• **What you are asked to do**:
The answer must be every record below, repeated exactly.

....

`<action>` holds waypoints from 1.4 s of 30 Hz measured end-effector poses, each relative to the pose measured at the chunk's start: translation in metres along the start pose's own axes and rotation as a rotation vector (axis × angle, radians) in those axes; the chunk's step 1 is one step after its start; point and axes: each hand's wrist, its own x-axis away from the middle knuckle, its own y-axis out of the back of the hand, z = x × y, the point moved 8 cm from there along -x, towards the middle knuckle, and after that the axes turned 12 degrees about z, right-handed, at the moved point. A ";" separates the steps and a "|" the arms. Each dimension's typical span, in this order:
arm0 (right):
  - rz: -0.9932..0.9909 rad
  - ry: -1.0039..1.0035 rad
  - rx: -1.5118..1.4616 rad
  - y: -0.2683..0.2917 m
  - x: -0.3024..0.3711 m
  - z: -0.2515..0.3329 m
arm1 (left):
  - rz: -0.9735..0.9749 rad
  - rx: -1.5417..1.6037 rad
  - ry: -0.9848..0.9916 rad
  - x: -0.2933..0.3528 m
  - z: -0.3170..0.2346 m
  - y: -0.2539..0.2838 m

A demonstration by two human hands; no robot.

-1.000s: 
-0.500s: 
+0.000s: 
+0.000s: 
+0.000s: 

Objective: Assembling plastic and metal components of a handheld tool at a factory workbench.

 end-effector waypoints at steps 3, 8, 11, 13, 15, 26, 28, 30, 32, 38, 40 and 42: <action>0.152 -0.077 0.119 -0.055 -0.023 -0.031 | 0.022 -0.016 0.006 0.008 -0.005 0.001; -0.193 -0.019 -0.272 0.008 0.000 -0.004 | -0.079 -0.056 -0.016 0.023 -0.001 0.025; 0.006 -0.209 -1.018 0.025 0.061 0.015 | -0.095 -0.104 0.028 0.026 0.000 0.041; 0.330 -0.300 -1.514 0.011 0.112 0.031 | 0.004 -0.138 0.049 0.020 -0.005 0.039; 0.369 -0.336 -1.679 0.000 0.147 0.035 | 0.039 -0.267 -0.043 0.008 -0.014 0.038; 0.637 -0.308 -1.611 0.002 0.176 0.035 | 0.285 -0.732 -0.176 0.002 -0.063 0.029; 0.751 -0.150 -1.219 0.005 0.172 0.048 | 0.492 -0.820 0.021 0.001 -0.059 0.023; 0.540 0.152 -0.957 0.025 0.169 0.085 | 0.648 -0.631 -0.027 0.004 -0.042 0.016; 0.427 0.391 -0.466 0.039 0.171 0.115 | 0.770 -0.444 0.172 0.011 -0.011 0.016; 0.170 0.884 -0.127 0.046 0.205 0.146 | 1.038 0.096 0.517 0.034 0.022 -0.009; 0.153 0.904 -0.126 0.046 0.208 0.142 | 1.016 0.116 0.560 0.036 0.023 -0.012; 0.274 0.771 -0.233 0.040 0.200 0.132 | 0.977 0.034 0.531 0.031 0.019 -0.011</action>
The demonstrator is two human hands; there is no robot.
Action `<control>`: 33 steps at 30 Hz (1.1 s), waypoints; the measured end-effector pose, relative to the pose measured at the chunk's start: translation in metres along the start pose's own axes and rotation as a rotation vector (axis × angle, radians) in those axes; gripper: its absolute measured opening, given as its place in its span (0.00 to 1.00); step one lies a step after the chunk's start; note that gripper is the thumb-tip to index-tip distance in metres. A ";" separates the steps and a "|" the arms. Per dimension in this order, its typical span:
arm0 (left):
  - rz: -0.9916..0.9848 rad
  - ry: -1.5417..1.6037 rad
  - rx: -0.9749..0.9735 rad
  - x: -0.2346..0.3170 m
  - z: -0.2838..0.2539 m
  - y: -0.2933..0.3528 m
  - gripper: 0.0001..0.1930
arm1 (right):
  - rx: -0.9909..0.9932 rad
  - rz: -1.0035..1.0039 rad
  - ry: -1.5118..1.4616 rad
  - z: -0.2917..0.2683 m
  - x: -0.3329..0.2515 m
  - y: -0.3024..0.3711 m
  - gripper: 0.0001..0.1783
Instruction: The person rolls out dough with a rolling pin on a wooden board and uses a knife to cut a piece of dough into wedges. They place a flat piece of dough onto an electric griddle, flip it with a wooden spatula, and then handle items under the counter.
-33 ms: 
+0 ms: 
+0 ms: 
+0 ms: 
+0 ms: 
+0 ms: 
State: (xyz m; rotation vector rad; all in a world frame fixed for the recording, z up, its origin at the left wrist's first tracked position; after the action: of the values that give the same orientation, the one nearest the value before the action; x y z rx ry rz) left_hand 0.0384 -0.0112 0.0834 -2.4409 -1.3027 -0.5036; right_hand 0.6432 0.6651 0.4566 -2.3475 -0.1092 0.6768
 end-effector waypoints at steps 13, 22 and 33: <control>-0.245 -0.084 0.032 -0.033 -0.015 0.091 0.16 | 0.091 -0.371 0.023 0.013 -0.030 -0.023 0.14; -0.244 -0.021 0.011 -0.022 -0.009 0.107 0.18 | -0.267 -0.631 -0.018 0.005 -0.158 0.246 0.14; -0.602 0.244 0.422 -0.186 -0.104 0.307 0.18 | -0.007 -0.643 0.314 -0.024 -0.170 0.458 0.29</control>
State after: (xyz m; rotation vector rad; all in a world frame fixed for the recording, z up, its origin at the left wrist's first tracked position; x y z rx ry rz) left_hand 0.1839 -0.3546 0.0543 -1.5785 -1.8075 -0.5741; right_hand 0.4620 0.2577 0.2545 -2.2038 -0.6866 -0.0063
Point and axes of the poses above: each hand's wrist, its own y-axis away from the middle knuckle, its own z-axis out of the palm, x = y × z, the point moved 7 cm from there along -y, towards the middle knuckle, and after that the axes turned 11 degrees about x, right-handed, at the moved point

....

• **Solution below**:
`<action>` holds waypoints from 1.4 s of 30 Hz measured end-effector poses, each relative to the pose measured at the chunk's start: translation in metres along the start pose's own axes and rotation as a rotation vector (axis × angle, radians) in those axes; the chunk's step 1 is one step after its start; point and axes: each hand's wrist, its own x-axis away from the middle knuckle, its own y-axis out of the back of the hand, z = x × y, the point moved 8 cm from there along -x, towards the middle knuckle, and after that the axes turned 12 degrees about z, right-handed, at the moved point. A ";" separates the steps and a "|" the arms. Each dimension's typical span, in this order:
arm0 (right):
  - rz: -0.9932..0.9909 rad
  - ry: -1.0039..1.0035 rad
  - rx: -1.5118..1.4616 rad
  - y: -0.2683..0.2917 m
  - x: -0.3024..0.3711 m
  - z: -0.2515..0.3329 m
arm1 (left):
  - rz: -0.9735..0.9749 rad
  - rx: -1.5417..1.6037 rad
  - ry: -0.9848..0.9916 rad
  - x: -0.2933..0.3528 m
  - z: -0.3170..0.2346 m
  - y: -0.2539..0.2838 m

A demonstration by two human hands; no robot.

-1.000s: 
-0.500s: 
+0.000s: 
+0.000s: 
+0.000s: 

Objective: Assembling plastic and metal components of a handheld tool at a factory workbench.

 end-effector waypoints at steps 3, 8, 11, 13, 15, 26, 28, 30, 32, 38, 40 and 42: <action>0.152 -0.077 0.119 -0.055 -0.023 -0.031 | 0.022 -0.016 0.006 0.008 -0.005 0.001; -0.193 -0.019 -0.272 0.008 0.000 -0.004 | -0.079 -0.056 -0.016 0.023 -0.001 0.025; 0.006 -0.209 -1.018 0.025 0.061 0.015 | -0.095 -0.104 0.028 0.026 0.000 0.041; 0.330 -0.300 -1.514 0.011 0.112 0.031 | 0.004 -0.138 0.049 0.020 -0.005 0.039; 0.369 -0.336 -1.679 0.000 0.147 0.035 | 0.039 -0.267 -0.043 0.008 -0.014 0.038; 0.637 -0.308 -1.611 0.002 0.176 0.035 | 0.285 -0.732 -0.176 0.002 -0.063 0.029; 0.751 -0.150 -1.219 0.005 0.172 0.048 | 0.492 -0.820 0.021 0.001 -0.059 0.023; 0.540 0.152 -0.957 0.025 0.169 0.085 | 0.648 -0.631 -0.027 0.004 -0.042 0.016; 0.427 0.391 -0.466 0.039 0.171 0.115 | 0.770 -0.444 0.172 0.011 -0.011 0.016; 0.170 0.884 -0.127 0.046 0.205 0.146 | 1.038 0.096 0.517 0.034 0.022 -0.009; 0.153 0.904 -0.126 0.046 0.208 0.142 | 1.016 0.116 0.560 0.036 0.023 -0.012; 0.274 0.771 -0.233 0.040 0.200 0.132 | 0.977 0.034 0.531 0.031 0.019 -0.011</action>
The demonstrator is two human hands; there is no robot.
Action `<control>`: 33 steps at 30 Hz (1.1 s), waypoints; the measured end-effector pose, relative to the pose measured at the chunk's start: translation in metres along the start pose's own axes and rotation as a rotation vector (axis × angle, radians) in those axes; gripper: its absolute measured opening, given as its place in its span (0.00 to 1.00); step one lies a step after the chunk's start; note that gripper is the thumb-tip to index-tip distance in metres. A ";" separates the steps and a "|" the arms. Per dimension in this order, its typical span:
arm0 (left):
  - rz: -0.9916..0.9848 rad
  - ry: -1.5417..1.6037 rad
  - rx: -0.9749..0.9735 rad
  - x: -0.2346..0.3170 m
  - z: -0.2838..0.2539 m
  - y: -0.2933..0.3528 m
  - gripper: 0.0001..0.1930
arm1 (right):
  - rx: -0.9909..0.9932 rad
  - rz: -1.0035..1.0039 rad
  - ry: -1.5118..1.4616 rad
  - z: -0.2917..0.2683 m
  - x: -0.3329..0.2515 m
  - y: -0.3024..0.3711 m
  - gripper: 0.0001..0.1783
Instruction: The person rolls out dough with a rolling pin on a wooden board and uses a knife to cut a piece of dough into wedges. They place a flat piece of dough onto an electric griddle, flip it with a wooden spatula, and then handle items under the counter.
-33 ms: 
+0 ms: 
+0 ms: 
+0 ms: 
+0 ms: 
+0 ms: 
State: (xyz m; rotation vector rad; all in a world frame fixed for the recording, z up, its origin at the left wrist's first tracked position; after the action: of the values that give the same orientation, the one nearest the value before the action; x y z rx ry rz) left_hand 0.0384 -0.0112 0.0834 -2.4409 -1.3027 -0.5036; right_hand 0.6432 0.6651 0.4566 -2.3475 -0.1092 0.6768
 end-effector waypoints at steps 13, 22 and 33: <control>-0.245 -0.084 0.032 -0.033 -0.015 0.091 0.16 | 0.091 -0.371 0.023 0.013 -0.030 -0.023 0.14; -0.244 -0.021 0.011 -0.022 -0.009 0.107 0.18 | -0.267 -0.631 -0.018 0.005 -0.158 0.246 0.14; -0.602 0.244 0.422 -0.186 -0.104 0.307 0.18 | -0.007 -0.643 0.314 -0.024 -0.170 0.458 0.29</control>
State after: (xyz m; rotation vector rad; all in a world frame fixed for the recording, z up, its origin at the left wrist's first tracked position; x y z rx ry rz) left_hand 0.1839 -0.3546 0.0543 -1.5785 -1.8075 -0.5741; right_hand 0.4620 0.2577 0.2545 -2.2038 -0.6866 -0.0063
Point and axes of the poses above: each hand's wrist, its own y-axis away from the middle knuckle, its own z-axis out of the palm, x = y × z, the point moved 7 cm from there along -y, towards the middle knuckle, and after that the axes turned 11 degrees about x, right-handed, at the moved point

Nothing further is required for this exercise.